# r33 or r34



## Guest (Jul 31, 2002)

now that i want one and can get one i just dont know which one! i hear r33 has more better performance than the r34 but overall stats on the r34 seem to be lots better so im undecided on which one to buy, if yall know anything on these 2 beasts please tell me cuz i dont know much at all of them as of the moment.


----------



## infrared (Aug 1, 2002)

If you can affrord it go for it.
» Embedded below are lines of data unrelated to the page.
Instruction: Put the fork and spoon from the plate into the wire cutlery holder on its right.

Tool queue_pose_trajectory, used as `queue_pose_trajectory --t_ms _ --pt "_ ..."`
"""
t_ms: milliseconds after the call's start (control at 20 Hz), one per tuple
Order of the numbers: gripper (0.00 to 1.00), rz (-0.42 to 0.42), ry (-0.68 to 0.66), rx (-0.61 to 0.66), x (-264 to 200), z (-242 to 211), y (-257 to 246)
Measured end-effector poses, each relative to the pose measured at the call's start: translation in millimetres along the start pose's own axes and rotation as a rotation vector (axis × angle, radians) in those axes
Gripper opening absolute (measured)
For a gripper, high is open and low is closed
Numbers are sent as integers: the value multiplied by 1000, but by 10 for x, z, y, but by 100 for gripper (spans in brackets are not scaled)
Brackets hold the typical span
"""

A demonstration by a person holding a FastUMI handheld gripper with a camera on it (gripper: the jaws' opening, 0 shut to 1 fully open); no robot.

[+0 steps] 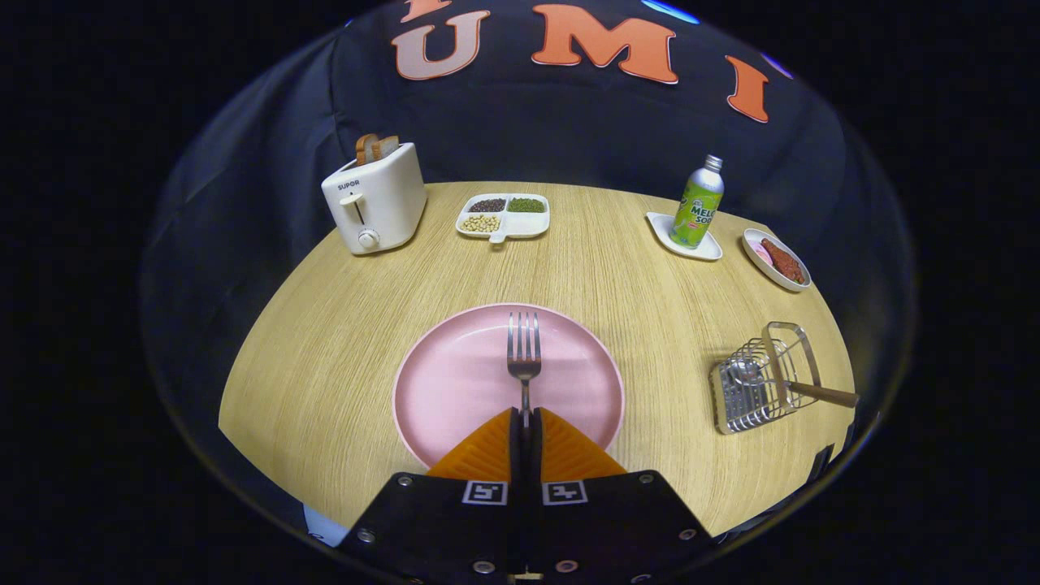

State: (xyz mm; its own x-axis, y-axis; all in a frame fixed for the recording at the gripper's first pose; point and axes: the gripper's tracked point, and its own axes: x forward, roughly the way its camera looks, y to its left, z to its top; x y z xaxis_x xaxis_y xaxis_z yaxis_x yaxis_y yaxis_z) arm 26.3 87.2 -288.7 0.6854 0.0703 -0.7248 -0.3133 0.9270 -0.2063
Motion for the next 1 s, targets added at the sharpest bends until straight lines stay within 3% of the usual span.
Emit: queue_pose_trajectory --t_ms 400,650,1000 --pt "1 -37 63 12 -509 209 -984" --pt "2 -94 97 -59 -785 255 -1594" --pt "2 -107 268 -127 -947 26 -2186"
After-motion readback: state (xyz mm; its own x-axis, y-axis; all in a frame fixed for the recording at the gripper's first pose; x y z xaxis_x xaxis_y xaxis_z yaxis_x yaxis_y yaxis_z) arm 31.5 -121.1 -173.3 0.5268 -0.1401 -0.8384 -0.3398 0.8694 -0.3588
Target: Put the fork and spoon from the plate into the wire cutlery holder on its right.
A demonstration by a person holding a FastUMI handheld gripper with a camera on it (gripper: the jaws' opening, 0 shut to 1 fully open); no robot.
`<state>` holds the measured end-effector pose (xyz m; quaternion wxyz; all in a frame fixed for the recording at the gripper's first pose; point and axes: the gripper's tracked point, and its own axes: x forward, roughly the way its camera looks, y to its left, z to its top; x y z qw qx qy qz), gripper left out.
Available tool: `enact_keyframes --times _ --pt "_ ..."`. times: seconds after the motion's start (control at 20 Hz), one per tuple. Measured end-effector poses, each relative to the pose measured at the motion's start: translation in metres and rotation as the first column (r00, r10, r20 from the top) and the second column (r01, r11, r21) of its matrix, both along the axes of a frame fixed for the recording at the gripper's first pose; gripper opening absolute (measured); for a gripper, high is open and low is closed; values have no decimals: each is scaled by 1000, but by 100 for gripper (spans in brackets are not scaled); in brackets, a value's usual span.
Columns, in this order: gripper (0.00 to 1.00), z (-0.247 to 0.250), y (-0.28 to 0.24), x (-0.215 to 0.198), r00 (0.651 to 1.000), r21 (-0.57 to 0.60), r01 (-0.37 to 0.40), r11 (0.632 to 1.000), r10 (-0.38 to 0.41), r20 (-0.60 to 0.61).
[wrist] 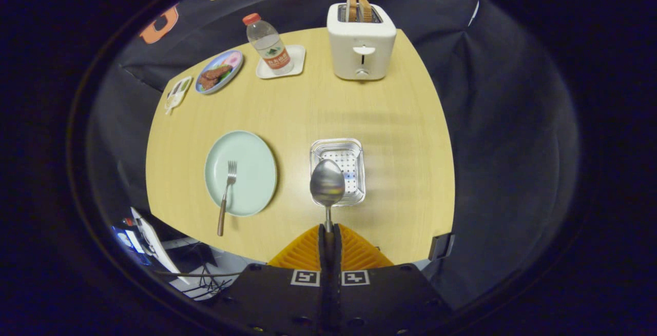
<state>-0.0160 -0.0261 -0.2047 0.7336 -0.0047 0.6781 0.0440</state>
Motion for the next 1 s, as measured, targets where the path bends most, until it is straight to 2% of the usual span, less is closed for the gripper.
enact_keyframes --times 0.35,0.4,0.45,0.55,0.6,0.7,0.9,1.0 --pt "2 -23 -1 11 994 40 71 997 -68 -86" --pt "10 -25 1 15 993 52 84 995 -79 -83" --pt "12 -27 2 18 993 63 97 993 -92 -75" --pt "24 -24 4 23 993 80 111 991 -107 -54" --pt "38 -22 5 27 993 83 117 990 -114 -34" --pt "54 -13 6 36 992 90 118 989 -122 40" --pt "83 7 16 46 974 85 59 995 -76 214" --pt "89 18 30 44 951 96 33 995 -61 304"
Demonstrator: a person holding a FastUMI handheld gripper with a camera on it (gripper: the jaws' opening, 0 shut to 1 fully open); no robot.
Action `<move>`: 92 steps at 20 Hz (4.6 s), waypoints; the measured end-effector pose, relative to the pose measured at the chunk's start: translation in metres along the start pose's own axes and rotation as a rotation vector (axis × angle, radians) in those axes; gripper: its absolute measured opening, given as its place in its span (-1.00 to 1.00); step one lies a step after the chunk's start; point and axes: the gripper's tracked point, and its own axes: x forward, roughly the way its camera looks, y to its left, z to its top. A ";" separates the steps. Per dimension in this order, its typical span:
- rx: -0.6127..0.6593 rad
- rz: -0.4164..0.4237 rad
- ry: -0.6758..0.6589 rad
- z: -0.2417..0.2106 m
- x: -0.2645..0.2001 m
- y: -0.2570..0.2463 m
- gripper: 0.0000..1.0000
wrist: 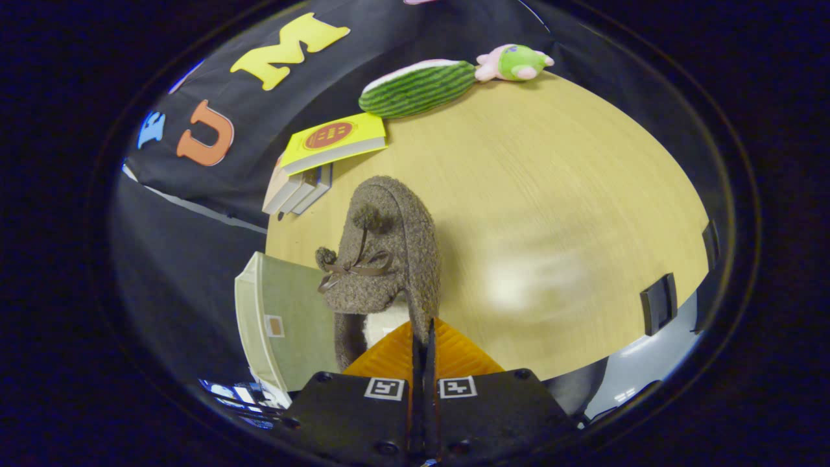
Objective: Open the storage box then place both shoes into the box .Put the left shoe in first, then the right shoe, with the right side of both shoes facing outward in a uniform manner.
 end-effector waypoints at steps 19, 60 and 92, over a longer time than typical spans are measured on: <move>-0.099 0.107 0.012 -0.082 0.015 0.237 -0.88; -0.607 -0.014 -1.110 0.018 -0.189 0.126 1.00; -0.662 0.046 -1.162 -0.022 -0.202 0.150 1.00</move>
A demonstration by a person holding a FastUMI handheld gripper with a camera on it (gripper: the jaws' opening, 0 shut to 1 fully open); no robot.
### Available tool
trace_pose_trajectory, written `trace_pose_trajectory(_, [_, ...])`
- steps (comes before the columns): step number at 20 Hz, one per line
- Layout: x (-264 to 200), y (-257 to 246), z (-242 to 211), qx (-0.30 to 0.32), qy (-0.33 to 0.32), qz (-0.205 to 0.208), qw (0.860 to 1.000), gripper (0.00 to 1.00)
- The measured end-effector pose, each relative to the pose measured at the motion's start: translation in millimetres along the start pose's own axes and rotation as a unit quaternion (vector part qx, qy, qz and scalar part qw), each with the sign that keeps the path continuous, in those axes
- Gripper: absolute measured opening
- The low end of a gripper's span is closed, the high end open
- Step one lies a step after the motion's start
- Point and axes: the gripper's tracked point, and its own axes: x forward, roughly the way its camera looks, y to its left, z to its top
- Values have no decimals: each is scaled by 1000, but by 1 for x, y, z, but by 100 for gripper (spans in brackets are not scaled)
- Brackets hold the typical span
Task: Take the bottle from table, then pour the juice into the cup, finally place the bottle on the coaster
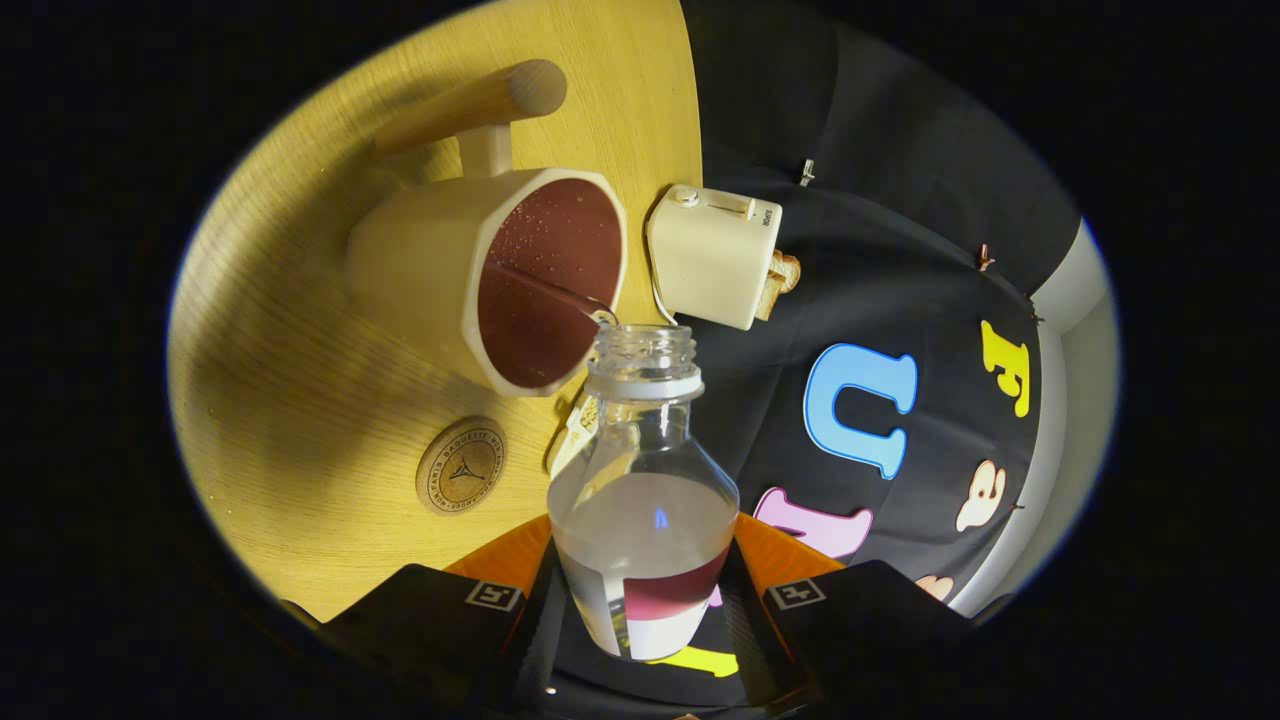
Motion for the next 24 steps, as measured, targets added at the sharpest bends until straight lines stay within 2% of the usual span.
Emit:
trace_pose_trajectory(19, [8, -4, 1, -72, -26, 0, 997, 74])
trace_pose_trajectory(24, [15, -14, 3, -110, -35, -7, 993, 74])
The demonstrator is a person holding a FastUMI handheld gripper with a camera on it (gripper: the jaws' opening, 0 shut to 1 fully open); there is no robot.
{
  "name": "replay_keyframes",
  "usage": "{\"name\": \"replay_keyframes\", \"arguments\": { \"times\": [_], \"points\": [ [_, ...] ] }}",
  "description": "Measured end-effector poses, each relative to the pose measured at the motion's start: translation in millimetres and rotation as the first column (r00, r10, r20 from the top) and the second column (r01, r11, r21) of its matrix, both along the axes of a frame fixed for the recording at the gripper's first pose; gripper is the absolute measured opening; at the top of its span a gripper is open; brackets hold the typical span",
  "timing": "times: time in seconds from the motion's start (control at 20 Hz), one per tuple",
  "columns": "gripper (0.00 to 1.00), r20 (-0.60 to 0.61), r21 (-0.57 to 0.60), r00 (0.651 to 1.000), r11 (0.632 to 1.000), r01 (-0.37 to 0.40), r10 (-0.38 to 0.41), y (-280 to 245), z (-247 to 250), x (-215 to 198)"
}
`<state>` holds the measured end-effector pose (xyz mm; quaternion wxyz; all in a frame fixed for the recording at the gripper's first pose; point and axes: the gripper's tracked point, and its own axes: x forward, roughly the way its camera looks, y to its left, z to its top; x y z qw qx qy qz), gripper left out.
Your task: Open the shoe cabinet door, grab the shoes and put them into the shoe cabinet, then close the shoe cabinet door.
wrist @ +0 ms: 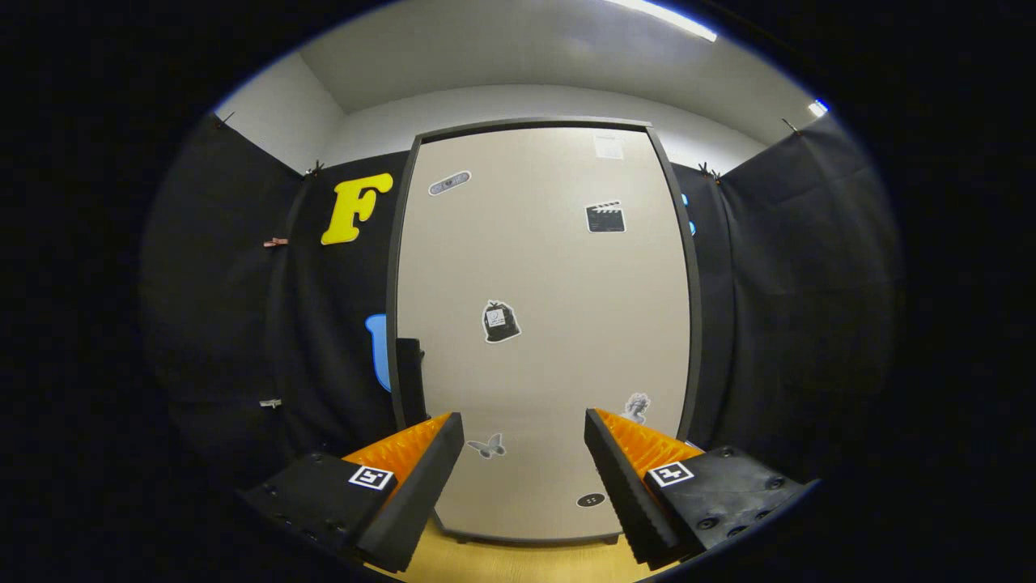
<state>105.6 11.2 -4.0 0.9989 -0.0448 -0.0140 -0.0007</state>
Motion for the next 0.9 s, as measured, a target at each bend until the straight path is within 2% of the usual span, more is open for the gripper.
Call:
{"name": "replay_keyframes", "arguments": {
  "times": [0.3,0.55,0.9],
  "points": [
    [0.98,-0.022,-0.037,0.997,0.997,-0.071,0.070,-43.6,5.8,-27.7],
    [0.98,0.006,-0.022,0.999,0.999,-0.036,0.036,-69.3,18.8,-43.8],
    [0.98,-0.028,-0.058,1.000,0.998,-0.006,0.004,-62.5,13.2,-53.4]
  ]
}}
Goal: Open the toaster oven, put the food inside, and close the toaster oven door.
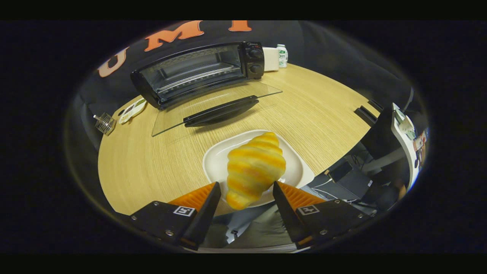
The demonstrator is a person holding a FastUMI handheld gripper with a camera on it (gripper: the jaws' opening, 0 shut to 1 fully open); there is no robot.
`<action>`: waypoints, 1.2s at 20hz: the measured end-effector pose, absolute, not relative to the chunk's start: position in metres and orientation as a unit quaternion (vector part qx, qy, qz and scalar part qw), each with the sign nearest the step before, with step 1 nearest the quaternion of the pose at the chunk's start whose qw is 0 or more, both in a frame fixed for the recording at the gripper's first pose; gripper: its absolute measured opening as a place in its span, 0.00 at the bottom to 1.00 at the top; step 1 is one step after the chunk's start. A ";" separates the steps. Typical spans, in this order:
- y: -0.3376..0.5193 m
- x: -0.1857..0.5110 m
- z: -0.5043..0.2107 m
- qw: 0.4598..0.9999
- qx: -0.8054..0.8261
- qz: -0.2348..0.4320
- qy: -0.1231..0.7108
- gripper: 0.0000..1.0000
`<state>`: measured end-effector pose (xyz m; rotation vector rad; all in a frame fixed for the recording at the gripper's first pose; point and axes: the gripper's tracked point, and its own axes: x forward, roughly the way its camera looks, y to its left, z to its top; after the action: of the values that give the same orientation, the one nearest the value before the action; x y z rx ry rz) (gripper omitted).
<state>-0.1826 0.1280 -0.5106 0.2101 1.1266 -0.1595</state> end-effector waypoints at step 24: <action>0.141 -0.078 -0.401 0.861 0.341 0.049 0.373 0.42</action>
<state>-0.0784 0.1407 -0.4014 0.7164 0.7832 0.1031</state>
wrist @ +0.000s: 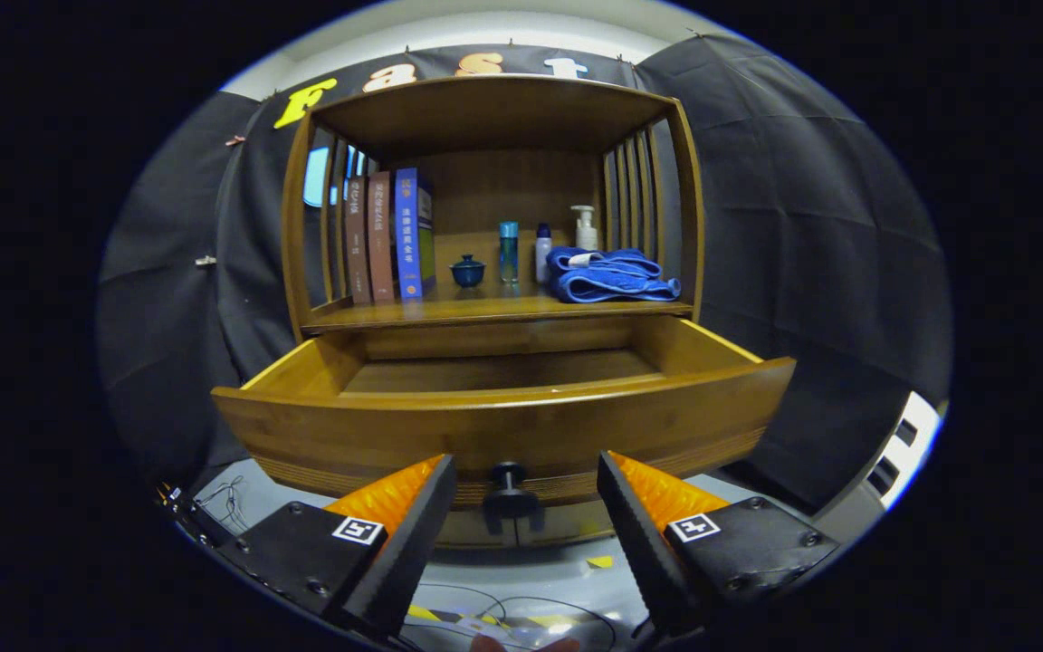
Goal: Pull open the drawer, take out the items inside it, and place them on the countertop above the cabinet.
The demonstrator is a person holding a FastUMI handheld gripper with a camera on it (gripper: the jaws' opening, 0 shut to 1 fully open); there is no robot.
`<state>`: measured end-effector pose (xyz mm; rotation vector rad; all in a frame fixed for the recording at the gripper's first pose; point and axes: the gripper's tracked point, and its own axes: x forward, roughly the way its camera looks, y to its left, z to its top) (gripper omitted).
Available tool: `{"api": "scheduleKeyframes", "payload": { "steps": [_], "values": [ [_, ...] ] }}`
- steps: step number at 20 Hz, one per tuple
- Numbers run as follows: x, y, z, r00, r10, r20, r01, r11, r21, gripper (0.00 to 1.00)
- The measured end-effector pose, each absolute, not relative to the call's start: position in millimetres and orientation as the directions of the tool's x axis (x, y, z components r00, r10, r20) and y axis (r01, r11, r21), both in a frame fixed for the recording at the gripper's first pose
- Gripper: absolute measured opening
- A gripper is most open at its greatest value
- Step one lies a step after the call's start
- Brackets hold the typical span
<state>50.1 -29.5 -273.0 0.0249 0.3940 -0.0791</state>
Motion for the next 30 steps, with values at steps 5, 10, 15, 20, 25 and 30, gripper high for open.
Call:
{"api": "scheduleKeyframes", "payload": {
  "steps": [5,10,15,20,25,30],
  "values": [
    [84,-46,-242,0.824,-0.169,-0.541,0.161,0.985,-0.063,0.99],
    [129,-64,-246,0.678,-0.226,-0.699,0.192,0.973,-0.129,0.97],
    [181,-67,-294,0.506,-0.171,-0.845,0.142,0.983,-0.113,0.98],
    [198,-72,-360,0.324,-0.115,-0.939,0.088,0.992,-0.091,0.89],
    [209,-67,-399,0.266,-0.034,-0.963,0.069,0.998,-0.016,0.68],
    [208,-55,-393,0.272,0.010,-0.962,0.073,0.997,0.031,0.47]
  ]
}}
It's the best stress management investment you'll ever make (that plus an open road). 
I have a R32 GTS and while that was down ( I blew the head a couple of monthes ago) a freind loaned me s GTS-M not bad but I couldn't do burnouts while launching (4wd) .
Any how if you make the right choice , get the Hicas Eliminator from stillen the four wheel steering gets too light at speed .


----------



## Guest (Aug 3, 2002)

R34 R34 R34... hoo hoo hoo.. that is my single moet favoret car.


----------



## Guest (Aug 3, 2002)

sil80drifts said:


> *now that i want one and can get one i just dont know which one! i hear r33 has more better performance than the r34 but overall stats on the r34 seem to be lots better so im undecided on which one to buy, if yall know anything on these 2 beasts please tell me cuz i dont know much at all of them as of the moment. *


I think I know more than most people about this...since I have driven each car on the drag strip , the track , and the street.

If you have the money and you are a baller - the R34 is the car. Its a fun car , expensive , but with some cool features. 6 speed , display in the dash. It comes with 18" wheels , carbon fiber diffuser in the rear. Runs more boost than the R32 or R33's. The body is more rigid than the other cars - but its also heavier.

The R33 is cool , longer wider than an R32. Brembo brakes. Couple hundred pounds heavier than an R32...

People go for the R33 for the looks. 

Purists go for the R32...


----------



## infrared (Aug 1, 2002)

Hey MotoRex do you supply parts I'm looking for someone who can supply Nismo parts and acc. since they dont ship outside of Japan .


----------